Doctor of Philosophy (PhD)

College/School/Department

Department of English

Content Description

1 online resource (iii, 194 pages)

Dissertation/Thesis Chair

Tom Cohen

Committee Members

Kevin Bell, James Lilley

Keywords

Anthropocene, Catastrophe, Cormac McCarthy, John Edgar Wideman, Toni Morrison, William Faulkner, Catastrophical, The, in literature, Nihilism (Philosophy) in literature, End of the world in literature

Subject Categories

American Literature | Arts and Humanities

Abstract

Reading after the End of the World is an investigation into challenges to our critical registers brought on by the increasingly visible effects of climate change and the era of the anthropocene. Its concerns are with how these realities can be seen as transformative of our notions of "reading" and with a literature that seems to anticipate such a moment of disarticulation. The project is organized around close readings of novels by Cormac McCarthy, William Faulkner, Toni Morrison and John Edgar Wideman and it traces in these texts what I refer to as a "positive nihilism," which serves as a principle of disarticulation and turns against humanist, exceptionalist and redemptive reading models. Through the concept of the catastrophic, my dissertation seeks to connect these writers to a critical - mostly Continental - tradition that mobilizes the inhuman, negativity, nihilism, as a critical interventionist potential.
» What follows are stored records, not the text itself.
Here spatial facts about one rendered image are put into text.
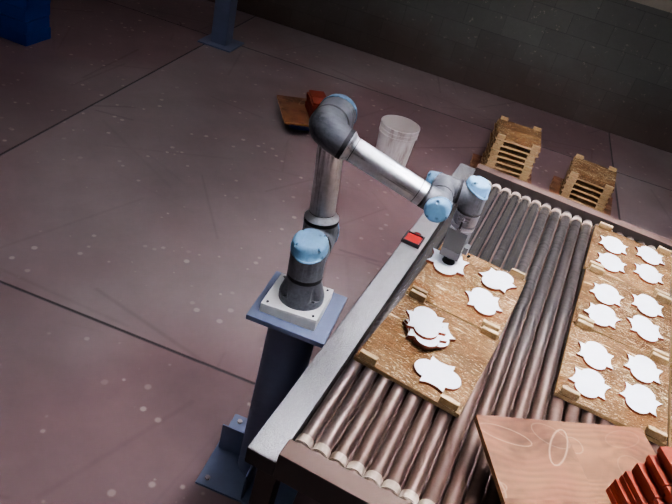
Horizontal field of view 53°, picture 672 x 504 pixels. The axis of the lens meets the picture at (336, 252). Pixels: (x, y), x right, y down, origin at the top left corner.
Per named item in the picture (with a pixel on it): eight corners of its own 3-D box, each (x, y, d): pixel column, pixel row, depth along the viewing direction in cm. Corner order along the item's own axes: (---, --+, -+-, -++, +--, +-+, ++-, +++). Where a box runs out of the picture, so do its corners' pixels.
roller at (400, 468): (373, 503, 168) (378, 491, 165) (520, 200, 323) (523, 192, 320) (390, 512, 167) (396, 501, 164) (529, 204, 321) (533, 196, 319)
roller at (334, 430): (303, 465, 172) (307, 453, 170) (481, 184, 327) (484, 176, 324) (320, 474, 171) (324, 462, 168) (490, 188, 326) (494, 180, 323)
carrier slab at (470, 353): (352, 359, 201) (354, 355, 200) (406, 295, 233) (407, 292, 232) (457, 418, 191) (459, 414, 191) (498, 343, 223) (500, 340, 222)
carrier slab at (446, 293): (404, 294, 234) (406, 290, 233) (442, 244, 266) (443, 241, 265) (497, 340, 225) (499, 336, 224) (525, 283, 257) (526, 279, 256)
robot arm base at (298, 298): (273, 304, 216) (276, 279, 211) (285, 279, 229) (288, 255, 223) (318, 315, 215) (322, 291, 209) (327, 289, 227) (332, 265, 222)
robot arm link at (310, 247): (282, 277, 212) (287, 241, 205) (294, 256, 223) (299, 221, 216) (318, 287, 211) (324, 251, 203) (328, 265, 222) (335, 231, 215)
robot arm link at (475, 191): (467, 170, 204) (493, 179, 204) (455, 200, 210) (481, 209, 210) (465, 181, 198) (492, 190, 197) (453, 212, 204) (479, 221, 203)
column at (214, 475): (194, 483, 260) (223, 318, 211) (235, 415, 291) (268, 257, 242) (285, 521, 255) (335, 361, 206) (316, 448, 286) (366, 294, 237)
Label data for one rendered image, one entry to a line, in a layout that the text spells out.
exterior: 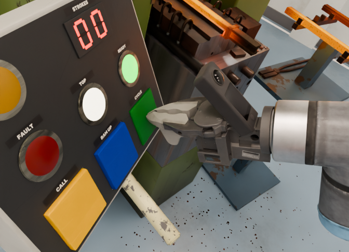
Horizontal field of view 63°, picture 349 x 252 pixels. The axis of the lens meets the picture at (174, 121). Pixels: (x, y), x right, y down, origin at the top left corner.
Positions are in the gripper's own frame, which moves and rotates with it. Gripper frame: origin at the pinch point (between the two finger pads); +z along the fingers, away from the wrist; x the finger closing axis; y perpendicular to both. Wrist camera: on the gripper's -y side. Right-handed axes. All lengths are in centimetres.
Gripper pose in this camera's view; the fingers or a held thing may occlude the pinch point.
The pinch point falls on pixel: (152, 113)
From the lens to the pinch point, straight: 50.3
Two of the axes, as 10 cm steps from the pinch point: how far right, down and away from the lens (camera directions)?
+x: 3.7, -6.1, 7.0
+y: 2.3, 7.9, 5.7
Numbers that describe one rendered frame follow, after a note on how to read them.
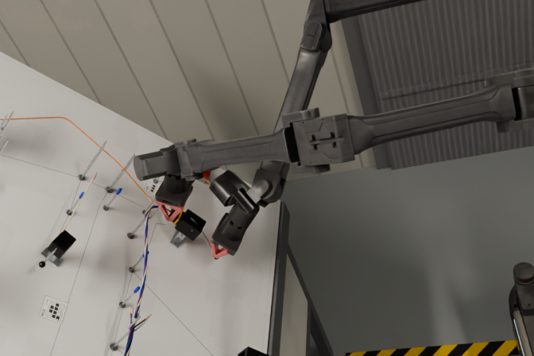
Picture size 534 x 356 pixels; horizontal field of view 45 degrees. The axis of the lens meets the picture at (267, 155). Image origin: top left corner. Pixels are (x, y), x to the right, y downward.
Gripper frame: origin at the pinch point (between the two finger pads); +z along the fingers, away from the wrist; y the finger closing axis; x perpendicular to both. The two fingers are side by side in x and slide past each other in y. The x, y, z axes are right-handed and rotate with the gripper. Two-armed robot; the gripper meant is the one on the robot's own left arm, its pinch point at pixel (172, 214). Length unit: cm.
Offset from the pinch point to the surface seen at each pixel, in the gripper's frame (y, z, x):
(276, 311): 0.7, 22.1, 31.1
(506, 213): -116, 58, 113
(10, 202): 17.7, -6.7, -31.3
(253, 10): -130, 6, -12
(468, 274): -85, 70, 101
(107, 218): 6.6, 1.3, -13.6
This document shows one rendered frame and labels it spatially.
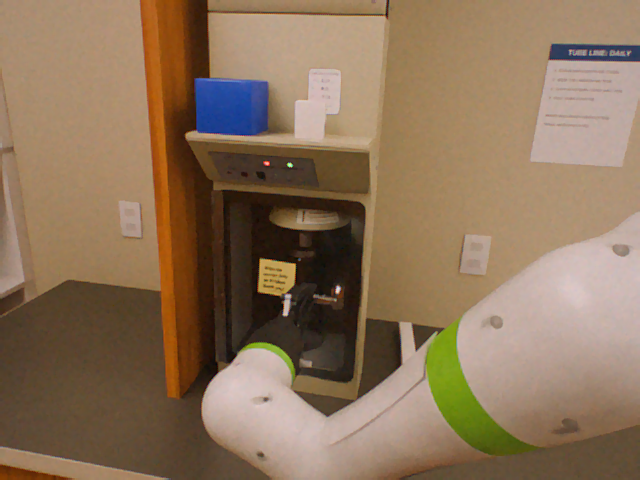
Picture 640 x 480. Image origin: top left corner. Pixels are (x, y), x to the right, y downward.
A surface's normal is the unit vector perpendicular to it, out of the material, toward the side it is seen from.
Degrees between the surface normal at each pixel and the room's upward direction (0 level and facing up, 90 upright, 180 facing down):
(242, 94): 90
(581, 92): 90
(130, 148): 90
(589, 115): 90
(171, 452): 0
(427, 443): 109
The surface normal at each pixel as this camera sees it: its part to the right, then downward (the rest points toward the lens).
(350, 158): -0.18, 0.89
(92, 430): 0.04, -0.94
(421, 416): -0.84, 0.19
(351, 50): -0.21, 0.31
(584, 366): -0.56, 0.22
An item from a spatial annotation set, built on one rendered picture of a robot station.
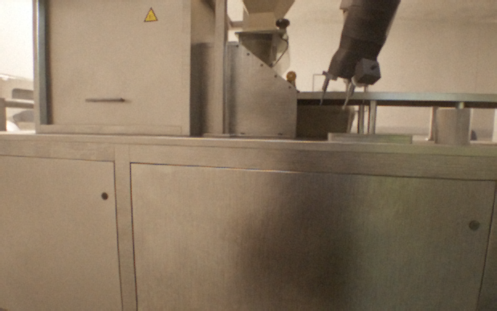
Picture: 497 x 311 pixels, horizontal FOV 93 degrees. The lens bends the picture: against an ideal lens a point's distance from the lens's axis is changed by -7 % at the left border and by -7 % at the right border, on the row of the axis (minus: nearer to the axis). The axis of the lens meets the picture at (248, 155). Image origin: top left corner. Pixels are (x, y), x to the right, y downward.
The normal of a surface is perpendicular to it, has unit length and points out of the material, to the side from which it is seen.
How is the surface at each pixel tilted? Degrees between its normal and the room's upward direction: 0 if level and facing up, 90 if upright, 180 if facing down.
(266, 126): 90
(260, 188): 90
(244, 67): 90
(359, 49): 122
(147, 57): 90
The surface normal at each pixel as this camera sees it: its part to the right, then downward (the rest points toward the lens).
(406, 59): -0.20, 0.10
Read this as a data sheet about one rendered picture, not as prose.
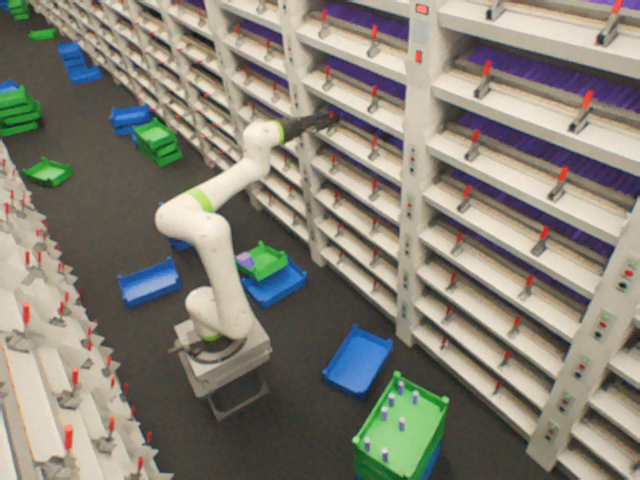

Drawing on writers who productively engage negativity from Nietzsche's notion of "active nihilism" and Walter Benjamin's description of material "shocks" to our sensory systems to more contemporary mobilization of nihilism such as Ray Brassier's Nihil Unbound, I argue that these novels perform an important intervention into the psychological, messianic and historicist models through which they have been established as canonical and suggest the performance of the catastrophic as aesthetic principle. Reading after the end of the world thus seeks to uncover specificities and critical potential that traditional redemptive registers tend to overlook in their desire to reinscribe literary texts through a form of taming of the catastrophic into models of understanding - historical, cultural or in terms of identity.